Why or why not do you recommend foam rolling for recovery purposes?  Does it speed up muscle recovery? 
(Yikes, you’re going to put me in an unpopular spot here with the figure skating community).  Although I like the fact that foam rolling is a tool that promotes self-efficacy and it is intended to prepare muscles for activity or help muscles recover from activity; unfortunately, research has not done a very good job at justifying its use.  In a recent systematic review of 21 papers, Wiewelhove et al (2019)  concluded that foam rolling does not release fascia, break up adhesions, remove lactic acid, flush out toxins, improve blood flow, or improve performance.
The challenge becomes implementing change into practice.  For those who have used foam rolling as a practice for X number of years, the psychological ramifications of removing it from practice when you believe that it works for you has to be considered (a topic for another day).  So I think the change has to come from coaches and trainers working at the grass roots level and turning to more proven tactics for muscle preparation and recovery.
This evidence has been available for at least 10-15 years now, yet the practice of foam rolling seems to be as strong now as it ever was.  So it’s hard to turn away from traditional practices, but it doesn’t mean these traditions are right.
lady foam rolling her calve muscle
How would you recommend skaters recover their muscles in place of foam rolling?
That all depends on what he or she thinks the purpose of the foam roller does for him or her.  So without getting into too convoluted an answer:  My suggestion for warming up would be to break up your elements into component movements and do those components under control, especially at the end ranges, and eventually combining those components and building up the speed until you are performing that element itself.
My suggestion for recovery would be to bring your heart rate down and go through the same component movements under control, almost like a system check to to assess that everything after your session feels the same as it did prior to your session.

How often should athletes see a physiotherapist, massage therapist, chiropractor, etc? Is additional care an essential part of staying strong and healthy?
These practitioners are an essential part of your team, but much too often, they are relied upon for quick fixes of typical (and normal) aches that cause athletes to panic.
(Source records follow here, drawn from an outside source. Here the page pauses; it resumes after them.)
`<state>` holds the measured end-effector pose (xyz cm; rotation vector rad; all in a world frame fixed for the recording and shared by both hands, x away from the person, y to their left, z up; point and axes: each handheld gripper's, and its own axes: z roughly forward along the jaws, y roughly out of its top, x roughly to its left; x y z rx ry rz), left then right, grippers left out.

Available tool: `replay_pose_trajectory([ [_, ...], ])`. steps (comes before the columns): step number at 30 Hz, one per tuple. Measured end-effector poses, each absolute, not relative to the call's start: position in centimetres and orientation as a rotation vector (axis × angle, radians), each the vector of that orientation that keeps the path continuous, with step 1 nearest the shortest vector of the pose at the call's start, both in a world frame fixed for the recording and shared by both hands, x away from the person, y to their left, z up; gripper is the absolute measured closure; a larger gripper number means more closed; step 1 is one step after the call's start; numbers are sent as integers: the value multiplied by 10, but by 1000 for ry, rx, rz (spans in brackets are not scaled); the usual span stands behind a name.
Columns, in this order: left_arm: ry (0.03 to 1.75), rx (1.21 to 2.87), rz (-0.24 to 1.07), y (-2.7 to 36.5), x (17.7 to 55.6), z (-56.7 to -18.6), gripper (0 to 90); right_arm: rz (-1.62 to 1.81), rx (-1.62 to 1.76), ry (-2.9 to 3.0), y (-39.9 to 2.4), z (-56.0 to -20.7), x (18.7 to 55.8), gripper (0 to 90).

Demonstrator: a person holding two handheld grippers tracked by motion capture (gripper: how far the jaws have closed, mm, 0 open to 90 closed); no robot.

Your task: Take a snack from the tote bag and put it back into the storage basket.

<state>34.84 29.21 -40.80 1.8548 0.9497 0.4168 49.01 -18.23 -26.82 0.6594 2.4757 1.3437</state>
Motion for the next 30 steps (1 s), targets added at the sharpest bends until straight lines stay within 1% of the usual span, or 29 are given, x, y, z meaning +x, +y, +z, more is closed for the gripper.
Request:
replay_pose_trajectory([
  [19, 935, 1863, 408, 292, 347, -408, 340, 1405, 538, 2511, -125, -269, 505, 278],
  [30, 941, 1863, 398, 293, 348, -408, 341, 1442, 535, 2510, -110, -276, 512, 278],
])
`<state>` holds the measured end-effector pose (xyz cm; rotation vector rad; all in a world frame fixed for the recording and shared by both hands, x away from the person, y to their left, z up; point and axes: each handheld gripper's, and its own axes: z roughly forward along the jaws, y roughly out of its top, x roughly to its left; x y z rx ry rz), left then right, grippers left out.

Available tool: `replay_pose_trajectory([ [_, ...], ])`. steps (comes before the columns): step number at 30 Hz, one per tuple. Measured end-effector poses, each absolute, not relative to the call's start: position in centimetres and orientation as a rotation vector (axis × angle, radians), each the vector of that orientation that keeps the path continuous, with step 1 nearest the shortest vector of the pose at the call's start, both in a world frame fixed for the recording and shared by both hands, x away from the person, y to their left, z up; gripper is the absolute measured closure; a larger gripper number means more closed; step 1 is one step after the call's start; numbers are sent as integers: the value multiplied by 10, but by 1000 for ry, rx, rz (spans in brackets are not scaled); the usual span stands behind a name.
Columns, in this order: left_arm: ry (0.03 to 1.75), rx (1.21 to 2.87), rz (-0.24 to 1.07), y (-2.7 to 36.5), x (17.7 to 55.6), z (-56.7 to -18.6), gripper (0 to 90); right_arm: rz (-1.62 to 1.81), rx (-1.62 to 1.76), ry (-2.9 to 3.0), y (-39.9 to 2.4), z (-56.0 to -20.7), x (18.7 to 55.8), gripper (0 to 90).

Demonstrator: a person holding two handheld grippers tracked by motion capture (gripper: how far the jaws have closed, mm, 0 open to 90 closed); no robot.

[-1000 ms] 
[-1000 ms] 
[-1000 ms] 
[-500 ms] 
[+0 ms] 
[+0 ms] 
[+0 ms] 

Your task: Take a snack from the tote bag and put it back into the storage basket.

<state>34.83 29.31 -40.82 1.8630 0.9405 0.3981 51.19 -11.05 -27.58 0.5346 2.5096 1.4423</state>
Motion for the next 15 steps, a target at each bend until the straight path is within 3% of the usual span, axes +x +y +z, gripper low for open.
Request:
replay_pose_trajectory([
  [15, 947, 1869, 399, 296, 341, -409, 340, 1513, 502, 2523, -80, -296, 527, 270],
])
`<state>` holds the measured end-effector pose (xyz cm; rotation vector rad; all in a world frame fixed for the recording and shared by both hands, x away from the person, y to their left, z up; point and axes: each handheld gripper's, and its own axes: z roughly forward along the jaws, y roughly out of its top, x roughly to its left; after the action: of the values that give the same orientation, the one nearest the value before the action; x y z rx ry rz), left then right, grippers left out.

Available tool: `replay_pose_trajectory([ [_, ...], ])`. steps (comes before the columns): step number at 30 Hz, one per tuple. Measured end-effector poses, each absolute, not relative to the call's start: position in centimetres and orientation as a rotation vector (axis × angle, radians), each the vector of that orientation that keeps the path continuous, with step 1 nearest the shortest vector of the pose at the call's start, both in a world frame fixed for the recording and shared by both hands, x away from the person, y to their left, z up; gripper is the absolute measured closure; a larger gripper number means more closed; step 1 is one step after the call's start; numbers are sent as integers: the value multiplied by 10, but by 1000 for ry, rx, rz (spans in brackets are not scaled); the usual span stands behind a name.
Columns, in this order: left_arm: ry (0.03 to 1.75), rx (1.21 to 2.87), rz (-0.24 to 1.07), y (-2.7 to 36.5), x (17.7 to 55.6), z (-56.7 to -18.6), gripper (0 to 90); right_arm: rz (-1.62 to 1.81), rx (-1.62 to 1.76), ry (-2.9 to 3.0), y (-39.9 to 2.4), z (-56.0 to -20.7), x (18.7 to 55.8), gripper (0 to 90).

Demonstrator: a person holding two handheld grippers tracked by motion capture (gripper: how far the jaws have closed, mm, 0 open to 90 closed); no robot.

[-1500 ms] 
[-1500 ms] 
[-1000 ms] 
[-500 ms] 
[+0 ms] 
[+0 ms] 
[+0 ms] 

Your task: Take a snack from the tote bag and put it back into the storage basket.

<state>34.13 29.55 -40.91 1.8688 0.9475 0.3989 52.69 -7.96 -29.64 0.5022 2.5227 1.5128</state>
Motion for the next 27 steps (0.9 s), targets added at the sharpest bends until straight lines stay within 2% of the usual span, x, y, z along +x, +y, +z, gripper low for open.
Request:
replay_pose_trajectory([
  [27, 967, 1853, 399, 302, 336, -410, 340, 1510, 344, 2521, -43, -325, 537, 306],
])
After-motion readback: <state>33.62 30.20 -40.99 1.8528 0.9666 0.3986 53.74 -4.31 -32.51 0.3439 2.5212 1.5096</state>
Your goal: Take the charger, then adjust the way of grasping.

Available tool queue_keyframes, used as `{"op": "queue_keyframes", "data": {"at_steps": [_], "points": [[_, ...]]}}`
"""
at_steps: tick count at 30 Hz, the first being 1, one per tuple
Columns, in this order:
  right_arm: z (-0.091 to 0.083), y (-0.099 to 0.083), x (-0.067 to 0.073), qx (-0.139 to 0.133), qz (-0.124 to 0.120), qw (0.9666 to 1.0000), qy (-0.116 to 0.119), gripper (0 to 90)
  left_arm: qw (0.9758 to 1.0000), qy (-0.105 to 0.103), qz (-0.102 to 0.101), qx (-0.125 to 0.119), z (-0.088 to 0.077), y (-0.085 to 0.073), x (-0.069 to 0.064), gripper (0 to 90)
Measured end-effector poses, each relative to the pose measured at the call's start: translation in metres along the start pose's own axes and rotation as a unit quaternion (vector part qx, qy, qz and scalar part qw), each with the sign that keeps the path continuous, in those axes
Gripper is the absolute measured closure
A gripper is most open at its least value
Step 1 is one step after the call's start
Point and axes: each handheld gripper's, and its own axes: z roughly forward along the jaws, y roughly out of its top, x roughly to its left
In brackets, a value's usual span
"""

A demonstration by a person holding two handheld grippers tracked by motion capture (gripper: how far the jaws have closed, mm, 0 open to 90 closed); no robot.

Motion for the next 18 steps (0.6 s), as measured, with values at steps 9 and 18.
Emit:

Unfortunately, they are often sold on the physical and psychological need of these pseudo-therapies by these very same practitioners that they like and trust (some popular ones recently are colourful taping and cupping that aren’t that helpful at all).  This dependency has been linked to future chronic pain sufferers and all the physical, psychological, and social baggage that comes with it (again, a topic for another day).  The primary role of the sport therapist should be to ensure that the athlete is staying as close to the training plan laid out by coaches (technical, strength and conditioning, etc) as possible.  Furthermore, they need to normalize typical responses to loading like the aches and pains we discussed above, and ensure the athlete that what they are doing on their own (strength and conditioning, proper nutrition, adequate sleep/rest, stress management, etc) is the most essential part of being strong and healthy.  Talk about empowerment!

Pat is an internationally recognized sport physiotherapist and a member if the integrated support team for Skate Canada.  All opinions are his own and don’t necessarily reflect those of Skate Canada.